When job searching, the challenge to stand out from the competition is constant. And according to a survey conducted by Career Builder this summer, the pressure to be memorable can cause many job seekers to do just about anything.

Career Builder asked over 2,000 employers across the country to name the most unusual ways in which job seekers have tried to stand out from the crowd. Hilarity ensued. Some of the best (worst) submissions included:

  • “Candidate lit a corner of their resume on fire to show their ‘burning desire’ for the job”
  • “Candidate had his daughter call the hiring manager in advance of the interview to thank the hiring manager ‘for giving her dad a job'”
  • “Candidate answered a call during the interview stating that another company was calling to discuss a job offer”
  • “Candidate brought a bag of props into the interview and pulled them out as they were relevant in the questions/answers”

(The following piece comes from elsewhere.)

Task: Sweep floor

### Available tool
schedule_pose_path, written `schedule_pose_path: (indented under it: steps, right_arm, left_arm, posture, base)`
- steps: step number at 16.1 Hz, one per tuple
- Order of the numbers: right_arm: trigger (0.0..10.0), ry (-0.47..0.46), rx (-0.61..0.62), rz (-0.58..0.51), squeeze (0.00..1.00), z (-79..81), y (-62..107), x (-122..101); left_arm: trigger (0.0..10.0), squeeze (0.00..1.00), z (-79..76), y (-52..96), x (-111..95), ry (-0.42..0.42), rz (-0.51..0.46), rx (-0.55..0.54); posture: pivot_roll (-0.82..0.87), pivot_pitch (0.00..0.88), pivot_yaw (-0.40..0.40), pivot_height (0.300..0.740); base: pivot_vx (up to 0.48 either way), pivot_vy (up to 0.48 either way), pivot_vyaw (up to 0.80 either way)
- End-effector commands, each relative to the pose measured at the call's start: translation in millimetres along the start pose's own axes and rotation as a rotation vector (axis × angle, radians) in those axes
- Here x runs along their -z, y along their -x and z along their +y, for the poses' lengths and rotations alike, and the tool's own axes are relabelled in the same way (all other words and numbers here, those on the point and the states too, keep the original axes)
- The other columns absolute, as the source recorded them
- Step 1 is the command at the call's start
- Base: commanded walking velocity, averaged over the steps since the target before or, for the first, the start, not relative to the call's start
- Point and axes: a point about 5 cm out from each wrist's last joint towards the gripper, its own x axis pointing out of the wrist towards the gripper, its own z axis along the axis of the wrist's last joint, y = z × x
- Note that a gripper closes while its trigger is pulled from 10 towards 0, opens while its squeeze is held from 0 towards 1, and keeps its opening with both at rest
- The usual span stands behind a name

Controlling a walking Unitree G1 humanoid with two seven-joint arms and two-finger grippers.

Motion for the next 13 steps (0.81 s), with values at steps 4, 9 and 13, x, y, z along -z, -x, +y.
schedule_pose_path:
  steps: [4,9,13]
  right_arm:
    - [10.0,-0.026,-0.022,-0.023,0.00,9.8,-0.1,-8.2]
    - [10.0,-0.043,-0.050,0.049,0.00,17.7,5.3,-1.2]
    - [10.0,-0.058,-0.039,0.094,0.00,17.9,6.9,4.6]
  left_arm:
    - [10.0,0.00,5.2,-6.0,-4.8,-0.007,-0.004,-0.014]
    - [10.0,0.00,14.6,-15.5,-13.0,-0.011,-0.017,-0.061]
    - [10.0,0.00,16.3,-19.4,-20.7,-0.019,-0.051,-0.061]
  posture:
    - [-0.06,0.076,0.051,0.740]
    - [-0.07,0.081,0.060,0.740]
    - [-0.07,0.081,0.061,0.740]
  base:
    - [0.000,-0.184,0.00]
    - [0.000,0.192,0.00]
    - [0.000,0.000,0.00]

It may be tempting to think out of the box like these folks when trying to get a leg up. However, to find success in your efforts, you must be remembered for the right reasons.

Here are some great ways to (appropriately) grab an employer’s attention.

Leave something behind.
Leaving a physical reminder will help you stick in a hiring manager’s mind. Bring in portfolios and/or a hard copy of your resume to refer to as you interview. After concluding your meeting with the hiring manager, leave at least one of your documents that the employer can remember you by.

Turn your interview into a conversation.
Hiring managers don’t actually want to interview you. Rattling off a list of questions is even less enjoyable than sitting there rattling off a list of dry answers. So don’t be afraid to deviate from “the script”- it’s okay to spend a few minutes going on a tangent if it helps you build a relationship with the employer.

Ask amazing questions.
Candidates who ask strong questions are perceived as interested and driven individuals, so you never want to leave an interview having not inquired about any aspect of the job. Do plenty of research about the company prior to interviewing- the more you know ahead of time, the better constructed and thoughtful your questions will be.

Follow up. Always.
Sure, it’s one of the oldest rules in the book, but it has stuck around for good reason. Before you breathe a sigh of relief that your interview is over, send your interviewer(s) a thoughtful thank-you letter. Reflect on the experience and mention something specific and memorable from the interview. If you are still interested in the position, say so! Reiterate your excitement about the opportunity and be upfront about your desire to continue with the interviewing process.